Here's a quick introduction to how to create a SQL Server AG (always on availability Group) in Ubuntu Step-by-step, as well as a fill method for pits encountered during configuration.
There are currently two types of SQL Server AG available on Linux, one high-availability architecture that uses cluster servers to provide business continuity. This structure includes the Read-scale node. Next, we will introduce this method of building AG. The other is Read-scale AG, which does not have a Cluster service, which provides only read-only scalability and does not provide high-availability functionality. For information on how to create this simple AG please refer to: Configure read-scale availability Group for SQL Server on Linux.

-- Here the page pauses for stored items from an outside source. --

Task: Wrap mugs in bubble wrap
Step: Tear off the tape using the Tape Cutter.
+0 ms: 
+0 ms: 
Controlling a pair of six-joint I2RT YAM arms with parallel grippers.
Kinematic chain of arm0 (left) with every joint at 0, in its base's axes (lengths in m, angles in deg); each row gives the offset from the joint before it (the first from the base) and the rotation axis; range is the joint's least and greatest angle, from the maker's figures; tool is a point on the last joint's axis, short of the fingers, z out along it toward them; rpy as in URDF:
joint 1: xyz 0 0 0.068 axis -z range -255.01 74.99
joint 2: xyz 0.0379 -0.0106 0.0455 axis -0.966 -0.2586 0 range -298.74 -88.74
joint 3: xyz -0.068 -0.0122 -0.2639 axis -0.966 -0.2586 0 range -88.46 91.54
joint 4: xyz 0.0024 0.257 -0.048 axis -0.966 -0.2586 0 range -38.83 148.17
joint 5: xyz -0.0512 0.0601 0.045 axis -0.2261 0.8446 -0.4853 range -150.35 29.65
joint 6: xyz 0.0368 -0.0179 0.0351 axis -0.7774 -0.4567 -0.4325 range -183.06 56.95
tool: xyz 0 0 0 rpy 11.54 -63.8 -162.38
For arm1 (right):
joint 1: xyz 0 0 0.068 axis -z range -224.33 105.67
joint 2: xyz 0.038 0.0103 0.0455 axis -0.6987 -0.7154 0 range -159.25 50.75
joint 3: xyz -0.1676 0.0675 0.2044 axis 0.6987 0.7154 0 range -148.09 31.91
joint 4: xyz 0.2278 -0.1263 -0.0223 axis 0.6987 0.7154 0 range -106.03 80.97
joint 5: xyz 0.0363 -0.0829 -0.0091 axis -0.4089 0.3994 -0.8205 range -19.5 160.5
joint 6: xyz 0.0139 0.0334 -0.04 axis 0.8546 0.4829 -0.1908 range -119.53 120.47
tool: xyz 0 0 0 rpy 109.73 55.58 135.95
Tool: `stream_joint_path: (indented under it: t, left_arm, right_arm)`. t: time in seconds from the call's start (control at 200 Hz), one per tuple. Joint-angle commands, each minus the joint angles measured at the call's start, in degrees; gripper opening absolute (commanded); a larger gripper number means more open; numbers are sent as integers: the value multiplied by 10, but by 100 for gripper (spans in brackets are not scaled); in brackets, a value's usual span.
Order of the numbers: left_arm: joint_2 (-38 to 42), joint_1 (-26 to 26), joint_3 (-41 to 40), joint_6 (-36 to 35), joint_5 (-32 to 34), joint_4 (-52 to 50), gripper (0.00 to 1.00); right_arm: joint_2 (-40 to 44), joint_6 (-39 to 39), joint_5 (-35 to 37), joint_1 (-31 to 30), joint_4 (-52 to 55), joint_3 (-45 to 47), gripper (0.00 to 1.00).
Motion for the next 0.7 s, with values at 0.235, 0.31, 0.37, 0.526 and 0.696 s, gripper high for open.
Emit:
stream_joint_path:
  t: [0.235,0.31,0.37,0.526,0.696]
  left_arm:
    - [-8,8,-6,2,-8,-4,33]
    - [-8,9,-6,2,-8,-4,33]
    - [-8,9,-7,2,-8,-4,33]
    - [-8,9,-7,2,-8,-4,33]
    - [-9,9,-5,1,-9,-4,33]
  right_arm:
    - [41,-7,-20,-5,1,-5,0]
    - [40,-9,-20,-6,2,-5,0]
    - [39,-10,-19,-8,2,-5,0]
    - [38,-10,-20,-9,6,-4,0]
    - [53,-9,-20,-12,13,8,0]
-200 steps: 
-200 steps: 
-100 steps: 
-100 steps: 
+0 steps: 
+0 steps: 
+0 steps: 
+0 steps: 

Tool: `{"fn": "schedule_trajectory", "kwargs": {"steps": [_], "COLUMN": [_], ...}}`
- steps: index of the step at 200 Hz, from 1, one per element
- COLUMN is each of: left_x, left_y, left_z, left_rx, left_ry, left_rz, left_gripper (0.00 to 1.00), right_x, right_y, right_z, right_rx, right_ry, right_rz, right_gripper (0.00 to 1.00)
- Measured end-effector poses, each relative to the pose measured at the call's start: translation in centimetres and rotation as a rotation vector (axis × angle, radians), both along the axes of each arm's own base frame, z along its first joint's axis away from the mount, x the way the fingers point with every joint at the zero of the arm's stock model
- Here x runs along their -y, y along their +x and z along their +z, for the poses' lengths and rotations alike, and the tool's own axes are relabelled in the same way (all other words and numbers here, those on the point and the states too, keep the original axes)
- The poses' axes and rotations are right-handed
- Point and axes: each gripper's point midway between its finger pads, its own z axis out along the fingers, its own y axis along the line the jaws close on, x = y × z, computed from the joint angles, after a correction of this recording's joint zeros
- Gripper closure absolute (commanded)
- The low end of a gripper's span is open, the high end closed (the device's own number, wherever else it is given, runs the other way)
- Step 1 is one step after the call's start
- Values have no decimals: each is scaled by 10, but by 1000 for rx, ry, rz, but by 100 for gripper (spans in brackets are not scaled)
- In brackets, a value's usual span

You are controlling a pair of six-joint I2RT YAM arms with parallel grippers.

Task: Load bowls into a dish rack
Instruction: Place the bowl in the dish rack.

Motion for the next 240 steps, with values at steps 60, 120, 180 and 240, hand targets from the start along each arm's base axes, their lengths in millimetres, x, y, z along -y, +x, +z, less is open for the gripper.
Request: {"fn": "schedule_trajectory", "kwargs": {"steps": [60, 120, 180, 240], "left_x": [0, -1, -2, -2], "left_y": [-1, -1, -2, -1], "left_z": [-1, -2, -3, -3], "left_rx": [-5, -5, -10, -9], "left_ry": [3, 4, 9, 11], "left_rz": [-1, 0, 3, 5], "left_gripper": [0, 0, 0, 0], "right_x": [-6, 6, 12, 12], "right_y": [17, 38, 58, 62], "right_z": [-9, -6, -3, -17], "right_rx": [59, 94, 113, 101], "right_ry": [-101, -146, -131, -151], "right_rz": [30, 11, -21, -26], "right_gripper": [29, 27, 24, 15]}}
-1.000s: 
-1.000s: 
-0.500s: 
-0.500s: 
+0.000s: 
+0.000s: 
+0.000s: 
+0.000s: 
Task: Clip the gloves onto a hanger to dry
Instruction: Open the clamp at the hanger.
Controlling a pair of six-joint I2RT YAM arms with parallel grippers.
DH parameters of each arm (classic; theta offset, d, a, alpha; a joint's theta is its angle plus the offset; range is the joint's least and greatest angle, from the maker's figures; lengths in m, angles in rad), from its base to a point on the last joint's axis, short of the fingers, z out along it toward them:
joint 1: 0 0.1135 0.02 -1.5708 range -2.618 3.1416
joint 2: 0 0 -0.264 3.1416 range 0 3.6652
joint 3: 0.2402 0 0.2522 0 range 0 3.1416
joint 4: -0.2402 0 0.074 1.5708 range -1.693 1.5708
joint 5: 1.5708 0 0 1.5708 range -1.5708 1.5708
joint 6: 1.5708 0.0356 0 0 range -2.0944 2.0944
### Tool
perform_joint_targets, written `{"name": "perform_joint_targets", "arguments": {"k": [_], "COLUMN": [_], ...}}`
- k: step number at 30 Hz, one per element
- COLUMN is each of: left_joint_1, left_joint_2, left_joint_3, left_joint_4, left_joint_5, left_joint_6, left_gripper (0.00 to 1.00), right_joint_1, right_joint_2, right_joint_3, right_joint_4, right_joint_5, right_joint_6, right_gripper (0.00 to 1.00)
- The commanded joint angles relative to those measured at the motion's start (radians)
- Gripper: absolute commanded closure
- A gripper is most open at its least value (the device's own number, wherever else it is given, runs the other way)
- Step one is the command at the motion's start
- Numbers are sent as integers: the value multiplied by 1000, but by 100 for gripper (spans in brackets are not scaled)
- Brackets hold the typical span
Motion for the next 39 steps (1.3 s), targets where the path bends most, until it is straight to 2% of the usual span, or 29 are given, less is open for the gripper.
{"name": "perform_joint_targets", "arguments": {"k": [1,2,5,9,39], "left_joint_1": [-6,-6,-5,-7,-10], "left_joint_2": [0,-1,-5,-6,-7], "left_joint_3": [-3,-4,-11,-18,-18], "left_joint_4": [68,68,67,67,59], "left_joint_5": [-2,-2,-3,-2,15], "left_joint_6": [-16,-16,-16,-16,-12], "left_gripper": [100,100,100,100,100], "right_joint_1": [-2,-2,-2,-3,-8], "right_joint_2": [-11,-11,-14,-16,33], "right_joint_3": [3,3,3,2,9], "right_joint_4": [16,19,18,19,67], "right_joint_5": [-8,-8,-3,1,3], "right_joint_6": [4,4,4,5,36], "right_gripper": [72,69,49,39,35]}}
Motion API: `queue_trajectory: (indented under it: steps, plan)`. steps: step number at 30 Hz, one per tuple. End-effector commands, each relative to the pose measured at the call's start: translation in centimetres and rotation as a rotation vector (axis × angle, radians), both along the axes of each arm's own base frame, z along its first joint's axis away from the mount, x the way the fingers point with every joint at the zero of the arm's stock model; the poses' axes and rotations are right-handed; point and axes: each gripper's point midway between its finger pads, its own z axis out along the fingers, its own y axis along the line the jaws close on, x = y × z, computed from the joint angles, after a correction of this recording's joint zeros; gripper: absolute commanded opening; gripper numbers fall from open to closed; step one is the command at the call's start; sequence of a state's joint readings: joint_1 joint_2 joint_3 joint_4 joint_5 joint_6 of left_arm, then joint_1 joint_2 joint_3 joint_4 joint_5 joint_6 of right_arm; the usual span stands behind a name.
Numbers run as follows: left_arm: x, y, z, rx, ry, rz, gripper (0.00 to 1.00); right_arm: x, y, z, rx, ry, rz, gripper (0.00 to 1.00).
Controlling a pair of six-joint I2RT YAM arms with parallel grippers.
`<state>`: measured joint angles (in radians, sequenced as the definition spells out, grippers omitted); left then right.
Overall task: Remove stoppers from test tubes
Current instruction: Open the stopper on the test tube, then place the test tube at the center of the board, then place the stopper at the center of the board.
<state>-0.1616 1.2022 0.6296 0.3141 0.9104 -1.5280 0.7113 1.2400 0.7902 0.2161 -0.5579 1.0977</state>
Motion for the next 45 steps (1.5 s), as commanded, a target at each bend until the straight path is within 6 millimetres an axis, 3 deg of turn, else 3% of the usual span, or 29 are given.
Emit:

You can also specify the cluster TYPE when you create availability group:
- Wsfc:windows server failover Cluster. This is the default value on the Windows system;
- EXTERNAL: Failover cluster on a non-Windows server, such as pacemaker on Linux;
- None: Cluster Manager is not included and refers to the availability Group that created the Read-scale type.
where Linux can use external or none, I understand that the extenral feature is similar to the current SQL Server Ag,none is a new type, without the cluster feature of the AG that does not support high availability and disaster recovery. The primary role is to share the load on the primary server, support multiple read-only standby nodes, and this type also supports use on Windows, which is a new feature supported by SQL Server 2017. For more detailed information please refer here: Read-scale availability groups.
The next step is to introduce the availability group approach to the high availability structure.
1. Installing and Configuring SQL Server
A SQL AG has at least two nodes, and because of the limited environment, only one of the simplest two-node AG is installed here. The first is to install two Ubuntu machines and SQL Server as described in SQL Server on Ubuntu--ubuntu (full).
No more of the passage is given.